The ACLU's now asking that Department of Homeland Security officials remove immigrants from the jail, or actually fix the problems.

Many of these issues were covered in Gregory Pratt's New Times cover story last year ("Immigrants Who Fight Deportation Are Packed Into Federal Gulags for Months or Years Before Their Cases Are Heard"), explaining how civil immigration detainees in the jail's detention units are treated the same way as inmates facing criminal charges.

As Pratt pointed out in his story, a 2009 internal ICE report described that corrections are "punitive," and that detention is "civil."

The detainees -- some of whom are held there for years -- don't get outdoor exercise, face-to-face visits with family, or proper medical care, among other unacceptable conditions, the ACLU contends. They do, however, get subjected to excessive use of force and verbal abuse by guards, unusually high phone rates to call family, problems with the grievance system, and other perks, the ACLU alleges.
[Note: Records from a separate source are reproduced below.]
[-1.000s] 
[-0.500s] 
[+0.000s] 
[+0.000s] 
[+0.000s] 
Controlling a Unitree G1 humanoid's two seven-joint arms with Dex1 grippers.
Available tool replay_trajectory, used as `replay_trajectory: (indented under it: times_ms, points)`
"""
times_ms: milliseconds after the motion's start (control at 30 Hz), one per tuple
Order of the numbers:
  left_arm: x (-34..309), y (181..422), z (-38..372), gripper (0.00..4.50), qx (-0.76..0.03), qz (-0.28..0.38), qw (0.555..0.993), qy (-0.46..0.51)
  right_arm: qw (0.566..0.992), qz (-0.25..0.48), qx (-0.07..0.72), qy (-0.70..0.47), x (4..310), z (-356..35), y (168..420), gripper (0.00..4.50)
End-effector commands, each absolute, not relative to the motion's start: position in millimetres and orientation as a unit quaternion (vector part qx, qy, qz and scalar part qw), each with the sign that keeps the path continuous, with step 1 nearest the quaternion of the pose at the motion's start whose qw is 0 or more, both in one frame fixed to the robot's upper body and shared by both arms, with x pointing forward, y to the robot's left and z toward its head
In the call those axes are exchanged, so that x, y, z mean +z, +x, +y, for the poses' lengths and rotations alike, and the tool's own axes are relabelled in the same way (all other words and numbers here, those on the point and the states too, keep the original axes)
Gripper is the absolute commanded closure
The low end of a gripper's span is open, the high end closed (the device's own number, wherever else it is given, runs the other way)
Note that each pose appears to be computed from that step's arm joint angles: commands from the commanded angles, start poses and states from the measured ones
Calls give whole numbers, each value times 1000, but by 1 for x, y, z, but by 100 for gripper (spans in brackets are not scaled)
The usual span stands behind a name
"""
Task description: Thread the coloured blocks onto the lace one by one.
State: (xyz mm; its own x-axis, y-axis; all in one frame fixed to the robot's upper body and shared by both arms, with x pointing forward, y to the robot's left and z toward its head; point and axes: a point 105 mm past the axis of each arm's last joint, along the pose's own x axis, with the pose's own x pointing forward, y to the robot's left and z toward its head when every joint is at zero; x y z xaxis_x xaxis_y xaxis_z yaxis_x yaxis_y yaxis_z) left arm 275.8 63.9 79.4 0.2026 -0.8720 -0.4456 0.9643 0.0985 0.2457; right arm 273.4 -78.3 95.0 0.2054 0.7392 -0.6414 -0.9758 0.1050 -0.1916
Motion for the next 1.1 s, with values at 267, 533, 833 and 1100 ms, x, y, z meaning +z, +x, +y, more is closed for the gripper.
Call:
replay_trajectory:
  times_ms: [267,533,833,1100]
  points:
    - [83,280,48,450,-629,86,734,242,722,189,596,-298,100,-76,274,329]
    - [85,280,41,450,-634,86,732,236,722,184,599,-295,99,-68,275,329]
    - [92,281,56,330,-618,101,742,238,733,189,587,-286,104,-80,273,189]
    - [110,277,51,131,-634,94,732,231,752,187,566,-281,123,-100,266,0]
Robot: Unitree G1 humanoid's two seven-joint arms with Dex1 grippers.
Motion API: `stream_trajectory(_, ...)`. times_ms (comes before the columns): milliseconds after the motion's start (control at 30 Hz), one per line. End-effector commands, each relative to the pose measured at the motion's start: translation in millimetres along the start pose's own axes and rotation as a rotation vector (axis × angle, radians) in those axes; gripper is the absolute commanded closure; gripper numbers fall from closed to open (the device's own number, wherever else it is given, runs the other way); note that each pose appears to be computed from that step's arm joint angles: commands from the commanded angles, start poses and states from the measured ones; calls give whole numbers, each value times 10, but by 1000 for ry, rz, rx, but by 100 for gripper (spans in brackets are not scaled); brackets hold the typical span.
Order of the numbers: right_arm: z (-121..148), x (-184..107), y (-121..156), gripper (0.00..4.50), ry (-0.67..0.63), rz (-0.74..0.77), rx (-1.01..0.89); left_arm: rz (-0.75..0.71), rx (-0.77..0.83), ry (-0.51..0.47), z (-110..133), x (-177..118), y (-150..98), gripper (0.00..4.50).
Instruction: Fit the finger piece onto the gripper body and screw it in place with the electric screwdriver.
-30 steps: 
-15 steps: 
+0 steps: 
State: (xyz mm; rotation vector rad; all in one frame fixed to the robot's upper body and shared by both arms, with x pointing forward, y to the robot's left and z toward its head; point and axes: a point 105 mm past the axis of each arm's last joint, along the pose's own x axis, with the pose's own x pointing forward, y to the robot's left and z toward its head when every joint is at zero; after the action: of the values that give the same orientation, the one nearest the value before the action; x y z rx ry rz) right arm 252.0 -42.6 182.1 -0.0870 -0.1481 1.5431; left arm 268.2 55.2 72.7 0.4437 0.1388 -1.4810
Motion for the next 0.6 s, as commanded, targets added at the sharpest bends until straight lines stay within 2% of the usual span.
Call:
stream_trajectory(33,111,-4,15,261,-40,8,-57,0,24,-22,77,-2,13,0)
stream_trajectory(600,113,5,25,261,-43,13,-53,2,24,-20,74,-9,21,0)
It's such stuff that led dozens of detainees to go on a hunger strike.

The immigration detainees are just supposed to be detained, not punished.

Or, as Pinal County detention chief James Kimble told Pratt last year, "Corrections, detention -- it's all the same thing."

The ACLU has alleged that this treatment of immigration detainees violates a standards, laws, and promises, like when the Obama administration announced immigration detention would be overhauled to a "truly civil detention system."

"[Conditions at the Pinal County Jail] violate the U.S. Constitution, as well as ICE's own National Detention Standards, and continue in spite of the Obama administration's pledge - honored mostly in the breach - to establish a truly civil system of immigration detention," the ACLU's letter to immigration-enforcement officials says. "The confinement of immigration detainees at PCJ, at least under current conditions, has no place in any system that aspires to civility."

The ACLU letter notes that the organization hopes everything can get fixed "without resort to legal action."